Kanseri yenen ama covit-19’a yenilen hemşire Yasemin Çolak’a ve ailesine vefa borcumuz var, yeni doğan çocuğunu bir kez bile kucağına alamadan covit-19’un hayattan kopardığı hemşire Dilek Akçabelen ve onun yeni doğan bebeğine vefa borcumuz var. Covid-19 nedeniyle ölmeden önce son mesajında, “Kızlarım küçük, sahip çıkarsınız değil mi?” diyen aile hekimi Yavuz Kalaycı’ya ve küçük kızlarına vefa borcumuz var. Devletimiz devlet babalığını göstermeli ve Aile Hekimi Yavuz Kalaycının ve bu güne kadar yaşamını yitiren 211 sağlık çalışanının vasiyetini önce yerine getirmelidir. TBMM’de biz yerine getirelim. Tüm siyasi partilerin imzasıyla biz yerine getirelim. Tüm sağlık çalışanlarına minnet ve vefa borcumuz var. Sağlık çalışanlarının vasiyetlerinin derhal yerine getirelim. Bu bizim hepimizin boynunun borcudur.
KİM ENGELLİYOR?
Konuyla ilgili olarak Aile, Çalışma ve Sosyal Hizmetler Bakanı Zehra Zümrüt Selçuk ve Cumhurbaşkanı Yardımcısı Fuat Oktay’ın yanıtlaması istemi ile TBMM Başkanlığına soru önergesi verdiğini hatırlatan CHP’li Demirtaş; “Sağlık çalışanlarının içinde bulunduğu bu kötü gidişe bir çözüm bulunmaması halinde toplumsal açıdan da çok daha büyük ve altından kalkılamaz sorunların yaşanacağı ortadadır. Hayatlarını insan yaşatmaya adayan sağlık çalışanlarının bu taleplerine daha fazla göz yumulmaması, aylardır bekledikleri düzenlemelerin yapılması ve hak ettikleri güvenceleri sağlayacak yasal adımların ivedilikle atılması gerekmektedir” dedi.
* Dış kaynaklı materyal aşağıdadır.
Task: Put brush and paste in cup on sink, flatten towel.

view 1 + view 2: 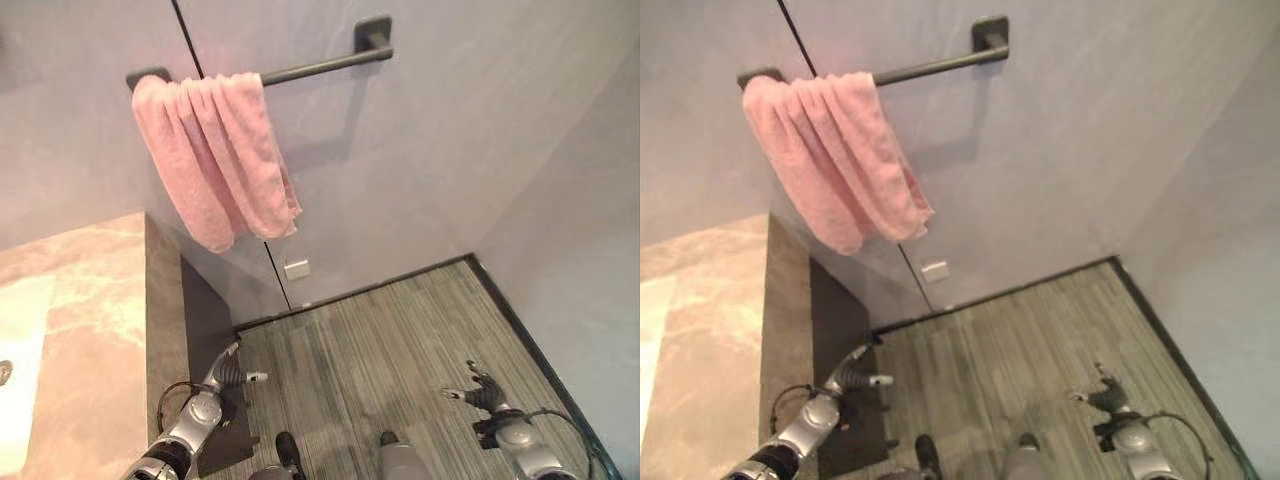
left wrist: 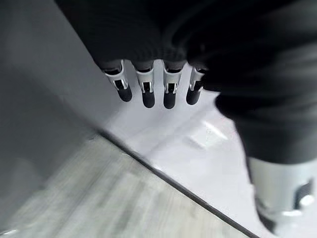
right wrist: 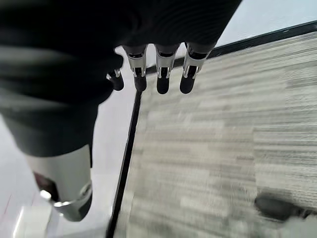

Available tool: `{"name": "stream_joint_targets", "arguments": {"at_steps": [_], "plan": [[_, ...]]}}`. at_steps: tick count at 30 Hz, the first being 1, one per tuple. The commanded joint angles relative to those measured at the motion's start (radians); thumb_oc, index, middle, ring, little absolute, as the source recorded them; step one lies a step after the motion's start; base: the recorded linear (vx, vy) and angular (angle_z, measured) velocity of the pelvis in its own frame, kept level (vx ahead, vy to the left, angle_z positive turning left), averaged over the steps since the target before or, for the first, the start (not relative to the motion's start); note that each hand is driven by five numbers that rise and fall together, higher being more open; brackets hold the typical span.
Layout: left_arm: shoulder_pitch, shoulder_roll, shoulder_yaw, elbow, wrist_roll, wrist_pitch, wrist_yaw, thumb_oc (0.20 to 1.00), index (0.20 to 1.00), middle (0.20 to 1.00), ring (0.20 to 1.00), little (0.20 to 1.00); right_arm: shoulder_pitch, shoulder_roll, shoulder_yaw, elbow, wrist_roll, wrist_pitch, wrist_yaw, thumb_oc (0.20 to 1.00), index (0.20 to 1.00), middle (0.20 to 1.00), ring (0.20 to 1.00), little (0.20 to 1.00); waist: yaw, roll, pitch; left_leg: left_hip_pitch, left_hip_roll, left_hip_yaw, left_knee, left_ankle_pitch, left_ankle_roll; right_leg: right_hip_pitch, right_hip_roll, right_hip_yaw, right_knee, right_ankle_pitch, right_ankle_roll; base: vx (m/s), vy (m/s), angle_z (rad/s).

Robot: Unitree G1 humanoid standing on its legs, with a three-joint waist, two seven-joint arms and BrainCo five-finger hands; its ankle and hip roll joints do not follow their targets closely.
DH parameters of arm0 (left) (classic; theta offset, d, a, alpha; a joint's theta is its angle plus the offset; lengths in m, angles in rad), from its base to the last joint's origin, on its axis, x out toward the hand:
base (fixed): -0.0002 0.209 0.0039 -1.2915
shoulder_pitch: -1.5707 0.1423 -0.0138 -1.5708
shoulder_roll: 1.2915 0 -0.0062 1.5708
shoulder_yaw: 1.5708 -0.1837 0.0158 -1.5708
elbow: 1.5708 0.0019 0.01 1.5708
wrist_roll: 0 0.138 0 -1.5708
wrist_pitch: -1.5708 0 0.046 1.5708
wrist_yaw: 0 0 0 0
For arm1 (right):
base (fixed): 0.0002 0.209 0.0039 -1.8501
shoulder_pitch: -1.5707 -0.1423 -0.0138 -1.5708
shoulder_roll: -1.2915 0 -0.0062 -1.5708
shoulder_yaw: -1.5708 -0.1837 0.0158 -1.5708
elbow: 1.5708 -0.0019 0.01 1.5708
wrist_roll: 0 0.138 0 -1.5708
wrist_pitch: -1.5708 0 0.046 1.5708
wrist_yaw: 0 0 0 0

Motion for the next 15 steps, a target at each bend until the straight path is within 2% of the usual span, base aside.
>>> {"name": "stream_joint_targets", "arguments": {"at_steps": [1,2,3,4,5,6,7,8,11,12,15], "plan": [[0.004,0.086,0.050,0.060,0.019,-0.036,0.004,1.000,1.000,1.000,1.000,1.000,-0.022,-0.023,-0.006,-0.029,-0.026,-0.031,-0.002,1.000,1.000,1.000,1.000,1.000,0.001,-0.011,-0.007,-0.054,0.053,-0.035,0.120,-0.019,-0.049,0.012,0.077,0.019,-0.060,0.078,0.009,0.21,0.037,0.00],[0.004,0.082,0.053,0.064,0.017,-0.037,0.003,1.000,1.000,1.000,1.000,1.000,-0.026,-0.025,-0.005,-0.030,-0.029,-0.032,-0.007,1.000,1.000,1.000,1.000,1.000,-0.001,-0.011,-0.008,-0.036,0.050,-0.027,0.114,-0.028,-0.055,0.003,0.059,-0.036,-0.129,0.085,0.014,0.27,0.004,-0.16],[0.006,0.078,0.053,0.064,0.013,-0.038,0.002,1.000,1.000,1.000,1.000,1.000,-0.032,-0.026,-0.002,-0.018,-0.031,-0.030,-0.009,1.000,1.000,1.000,1.000,1.000,-0.005,-0.011,-0.008,-0.023,0.049,-0.024,0.110,-0.035,-0.060,-0.013,0.056,-0.047,-0.180,0.098,0.020,0.18,-0.101,-0.31],[0.003,0.072,0.055,0.082,0.010,-0.040,0.002,1.000,1.000,1.000,1.000,1.000,-0.039,-0.027,0.002,-0.009,-0.033,-0.032,-0.009,1.000,1.000,1.000,1.000,1.000,-0.015,-0.011,-0.004,-0.005,0.051,-0.026,0.115,-0.047,-0.067,-0.031,0.052,-0.030,-0.235,0.127,0.029,0.12,-0.077,-0.24],[0.002,0.072,0.055,0.082,0.010,-0.040,0.002,1.000,1.000,1.000,1.000,1.000,-0.039,-0.027,0.002,-0.009,-0.033,-0.032,-0.009,1.000,1.000,1.000,1.000,1.000,-0.015,-0.011,-0.003,-0.005,0.052,-0.026,0.115,-0.048,-0.067,-0.030,0.052,-0.030,-0.235,0.127,0.029,0.20,-0.138,-0.03],[0.001,0.062,0.058,0.085,0.001,-0.043,0.004,1.000,1.000,1.000,1.000,1.000,-0.047,-0.033,0.005,-0.004,-0.041,-0.031,-0.013,1.000,1.000,1.000,1.000,1.000,-0.024,-0.020,-0.001,0.015,0.056,-0.034,0.140,-0.064,-0.077,-0.051,0.034,0.006,-0.284,0.168,0.045,0.18,-0.160,-0.02],[-0.003,0.057,0.061,0.095,0.001,-0.043,0.007,1.000,1.000,1.000,1.000,1.000,-0.050,-0.035,0.006,-0.006,-0.043,-0.031,-0.011,1.000,1.000,1.000,1.000,1.000,-0.027,-0.024,0.002,0.026,0.059,-0.037,0.157,-0.076,-0.081,-0.058,0.029,0.018,-0.301,0.179,0.049,0.23,-0.260,-0.07],[-0.005,0.054,0.066,0.101,-0.007,-0.044,0.010,1.000,1.000,1.000,1.000,1.000,-0.047,-0.040,0.010,-0.015,-0.047,-0.032,-0.006,1.000,1.000,1.000,1.000,1.000,-0.030,-0.034,0.003,0.038,0.066,-0.051,0.180,-0.088,-0.086,-0.052,0.038,0.031,-0.285,0.172,0.046,0.13,-0.219,-0.12],[0.005,0.044,0.074,0.114,-0.017,-0.040,0.007,1.000,1.000,1.000,1.000,1.000,-0.042,-0.043,0.015,-0.001,-0.049,-0.028,-0.002,1.000,1.000,1.000,1.000,1.000,-0.025,-0.040,-0.004,0.048,0.088,-0.068,0.206,-0.078,-0.095,-0.032,0.059,0.039,-0.251,0.142,0.037,0.08,-0.241,0.04],[0.021,0.035,0.089,0.137,-0.039,-0.038,0.005,1.000,1.000,1.000,1.000,1.000,-0.033,-0.054,0.023,0.007,-0.060,-0.027,0.007,1.000,1.000,1.000,1.000,1.000,-0.021,-0.045,-0.019,0.075,0.119,-0.085,0.191,-0.046,-0.115,-0.016,0.101,0.046,-0.228,0.120,0.016,0.12,-0.320,0.03],[0.036,0.019,0.102,0.158,-0.064,-0.032,-0.001,1.000,1.000,1.000,1.000,1.000,-0.009,-0.068,0.023,-0.001,-0.067,-0.027,0.009,1.000,1.000,1.000,1.000,1.000,-0.021,-0.048,-0.038,0.085,0.156,-0.112,0.188,-0.002,-0.134,0.015,0.147,0.031,-0.220,0.092,-0.014,0.10,-0.335,0.22]]}}
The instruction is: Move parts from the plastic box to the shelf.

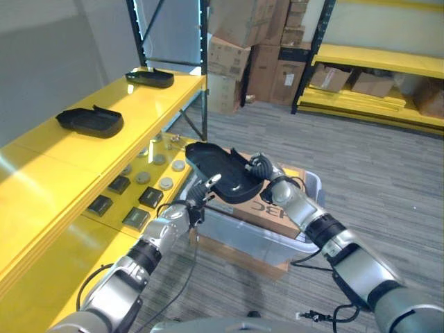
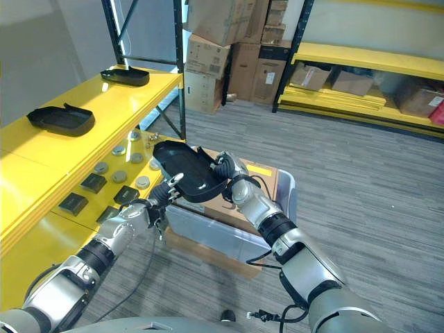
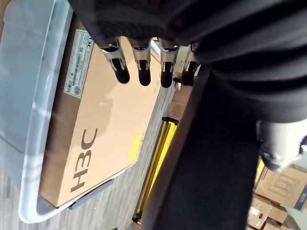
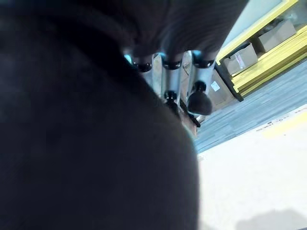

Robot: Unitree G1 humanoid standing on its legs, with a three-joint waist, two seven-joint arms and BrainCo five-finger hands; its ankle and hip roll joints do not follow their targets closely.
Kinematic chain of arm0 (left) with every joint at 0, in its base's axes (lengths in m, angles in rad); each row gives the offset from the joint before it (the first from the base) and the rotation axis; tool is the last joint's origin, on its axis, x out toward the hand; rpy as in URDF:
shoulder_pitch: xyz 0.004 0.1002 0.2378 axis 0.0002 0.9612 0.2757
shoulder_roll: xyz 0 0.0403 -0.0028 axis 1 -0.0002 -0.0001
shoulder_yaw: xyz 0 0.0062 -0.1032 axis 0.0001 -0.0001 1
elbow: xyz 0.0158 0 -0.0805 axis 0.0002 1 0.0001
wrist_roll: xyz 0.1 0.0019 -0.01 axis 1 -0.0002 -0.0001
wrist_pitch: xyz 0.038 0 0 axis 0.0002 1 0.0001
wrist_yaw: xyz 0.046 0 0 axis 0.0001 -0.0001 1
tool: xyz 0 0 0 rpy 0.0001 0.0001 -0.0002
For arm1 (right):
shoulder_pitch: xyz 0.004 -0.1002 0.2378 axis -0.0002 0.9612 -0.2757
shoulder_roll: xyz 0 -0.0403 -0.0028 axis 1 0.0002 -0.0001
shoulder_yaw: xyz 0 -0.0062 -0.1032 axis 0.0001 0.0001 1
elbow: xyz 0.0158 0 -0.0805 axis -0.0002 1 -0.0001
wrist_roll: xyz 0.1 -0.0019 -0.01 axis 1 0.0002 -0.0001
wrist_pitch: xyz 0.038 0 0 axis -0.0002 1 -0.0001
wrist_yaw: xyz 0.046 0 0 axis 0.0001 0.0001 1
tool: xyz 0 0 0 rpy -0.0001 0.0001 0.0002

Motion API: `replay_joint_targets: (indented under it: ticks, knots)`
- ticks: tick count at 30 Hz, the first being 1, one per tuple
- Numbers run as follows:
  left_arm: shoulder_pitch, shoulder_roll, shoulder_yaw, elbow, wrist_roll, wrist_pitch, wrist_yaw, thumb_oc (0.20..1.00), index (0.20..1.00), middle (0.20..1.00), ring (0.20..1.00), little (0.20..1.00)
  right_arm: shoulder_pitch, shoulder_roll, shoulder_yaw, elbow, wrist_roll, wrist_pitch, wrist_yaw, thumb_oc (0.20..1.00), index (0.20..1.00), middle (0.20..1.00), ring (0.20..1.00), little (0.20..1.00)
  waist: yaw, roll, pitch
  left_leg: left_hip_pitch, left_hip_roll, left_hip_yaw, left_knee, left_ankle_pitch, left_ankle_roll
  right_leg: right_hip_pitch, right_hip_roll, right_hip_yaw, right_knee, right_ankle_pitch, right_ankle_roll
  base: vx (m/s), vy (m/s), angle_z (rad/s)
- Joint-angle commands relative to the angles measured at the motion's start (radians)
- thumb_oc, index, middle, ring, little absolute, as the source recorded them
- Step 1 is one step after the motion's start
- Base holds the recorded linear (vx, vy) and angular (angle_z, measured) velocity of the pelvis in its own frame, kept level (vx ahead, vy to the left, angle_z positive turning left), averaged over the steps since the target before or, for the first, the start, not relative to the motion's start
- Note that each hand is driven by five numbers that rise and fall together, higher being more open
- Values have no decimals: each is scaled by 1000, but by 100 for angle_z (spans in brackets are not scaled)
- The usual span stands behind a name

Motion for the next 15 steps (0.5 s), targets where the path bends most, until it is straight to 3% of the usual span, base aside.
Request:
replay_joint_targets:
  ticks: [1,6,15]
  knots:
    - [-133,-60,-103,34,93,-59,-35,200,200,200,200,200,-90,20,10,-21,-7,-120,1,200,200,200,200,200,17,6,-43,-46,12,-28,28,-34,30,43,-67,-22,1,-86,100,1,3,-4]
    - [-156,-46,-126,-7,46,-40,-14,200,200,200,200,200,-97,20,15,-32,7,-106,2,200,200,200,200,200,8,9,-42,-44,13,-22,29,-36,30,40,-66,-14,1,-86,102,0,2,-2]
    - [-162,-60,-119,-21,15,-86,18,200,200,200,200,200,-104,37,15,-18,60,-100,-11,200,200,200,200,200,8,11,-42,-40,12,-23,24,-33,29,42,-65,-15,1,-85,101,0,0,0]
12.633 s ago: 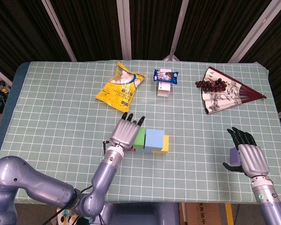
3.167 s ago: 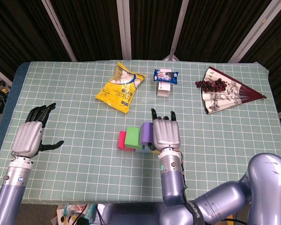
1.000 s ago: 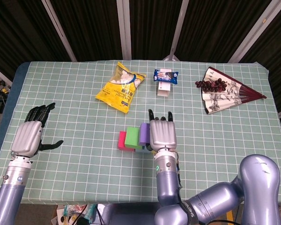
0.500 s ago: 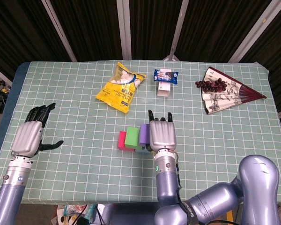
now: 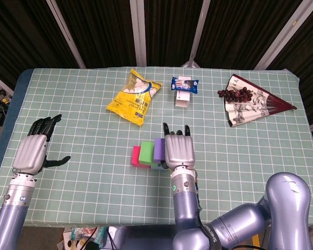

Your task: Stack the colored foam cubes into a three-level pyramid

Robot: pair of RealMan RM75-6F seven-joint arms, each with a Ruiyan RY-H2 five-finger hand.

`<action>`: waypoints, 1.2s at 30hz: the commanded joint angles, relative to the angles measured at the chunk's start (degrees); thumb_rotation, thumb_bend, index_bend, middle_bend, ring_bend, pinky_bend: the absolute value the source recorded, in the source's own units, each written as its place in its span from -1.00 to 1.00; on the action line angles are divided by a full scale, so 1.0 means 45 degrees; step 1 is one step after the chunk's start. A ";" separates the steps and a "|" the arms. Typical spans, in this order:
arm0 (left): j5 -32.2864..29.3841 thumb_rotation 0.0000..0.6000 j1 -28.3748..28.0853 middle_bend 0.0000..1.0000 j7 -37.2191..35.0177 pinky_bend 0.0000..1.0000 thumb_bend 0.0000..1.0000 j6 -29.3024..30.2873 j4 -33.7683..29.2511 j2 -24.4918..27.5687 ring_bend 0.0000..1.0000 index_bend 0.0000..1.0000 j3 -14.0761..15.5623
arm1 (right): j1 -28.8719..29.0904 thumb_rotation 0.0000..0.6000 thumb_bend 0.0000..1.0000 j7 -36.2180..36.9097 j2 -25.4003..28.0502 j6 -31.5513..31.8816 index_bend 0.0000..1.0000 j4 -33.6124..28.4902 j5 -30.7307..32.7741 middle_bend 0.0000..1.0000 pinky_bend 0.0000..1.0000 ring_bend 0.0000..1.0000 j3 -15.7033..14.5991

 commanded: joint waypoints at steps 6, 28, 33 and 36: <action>-0.0021 1.00 0.0001 -0.77 0.0028 -0.93 -0.87 0.0018 -0.0034 0.0017 -0.84 -1.00 -0.0002 | -0.0020 1.00 -0.43 0.0119 -0.0082 -0.0046 -1.00 -0.0012 -0.0235 -0.05 -1.00 -0.61 -0.0011; -0.0131 1.00 -0.0036 -0.77 0.0165 -0.93 -0.87 0.0000 -0.0062 0.0018 -0.84 -1.00 0.0021 | -0.0162 1.00 -0.43 0.0052 -0.0223 -0.0099 -1.00 0.0212 -0.0494 -0.13 -1.00 -0.68 -0.0123; -0.0131 1.00 -0.0038 -0.77 0.0193 -0.93 -0.87 0.0006 -0.0085 0.0017 -0.84 -1.00 0.0034 | -0.0201 1.00 -0.43 0.0055 -0.0262 -0.0168 -1.00 0.0200 -0.0499 -0.25 -1.00 -0.76 -0.0122; -0.0135 1.00 -0.0039 -0.77 0.0198 -0.93 -0.87 0.0010 -0.0101 0.0022 -0.84 -1.00 0.0035 | -0.0226 1.00 -0.43 0.0156 -0.0302 -0.0224 -1.00 0.0197 -0.0605 -0.31 -1.00 -0.78 -0.0103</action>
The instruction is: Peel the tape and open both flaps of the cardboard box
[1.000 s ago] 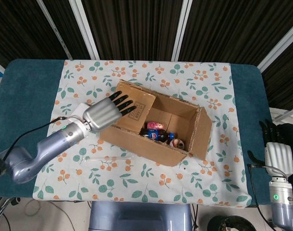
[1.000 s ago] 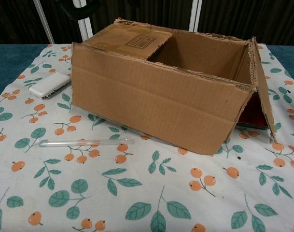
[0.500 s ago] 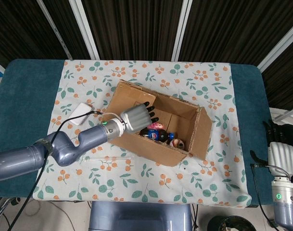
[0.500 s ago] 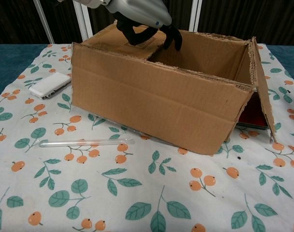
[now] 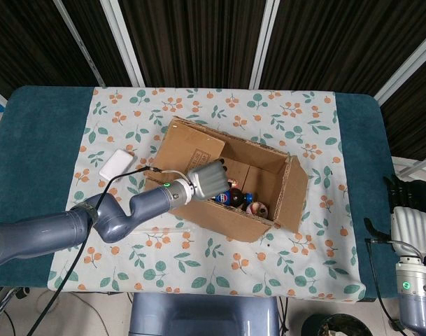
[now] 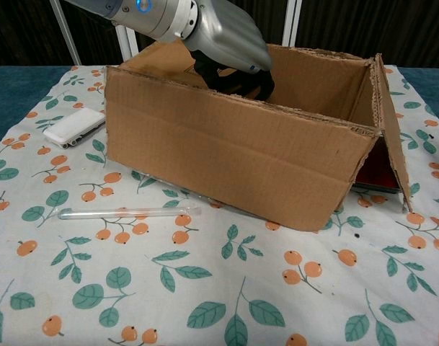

CHP Zonguldak Milletvekili Ünal Demirtaş, TBMM Başkanlığına sunduğu soru önergelerinde de şu soruların yanıtlanmasını istedi;
1) Türkiye Büyük Millet Meclisi’nde grubu olan tüm partiler ve Sağlık Bakanı ortak bir payda da buluşarak “Covid-19’un sağlık çalışanları açısından meslek hastalığı olarak kabul edilmesi” yönünde görüş bildirerek, tam bir mutabakata varmalarına rağmen hala bu konuda neden bir yasal düzenleme yapılmamaktadır? Böyle bir düzenleme, yapılması için daha kaç sağlık çalışanının yaşamını yitirmesi gerekmektedir?
2) Covit-19’un Sağlık Çalışanları açısından “Meslek Hastalığı Sayılması” için gerekli adımları atmayı düşünüyor musunuz? Eğer düşünmüyorsanız bunun sebebi nedir? Düşünüyorsanız, ne zaman bu adımları atacaksınız?
3) Türkiye Büyük Millet Meclisi’nde grubu olan (iktidarı ve muhalefeti) tüm partiler ve Sağlık Bakanının bu konuda tam bir mutabakata varmış olmasına rağmen, Covid-19’un Sağlık Çalışanları açısından “Meslek Hastalığı Sayılmasını” kim veya kimler engellemektedir?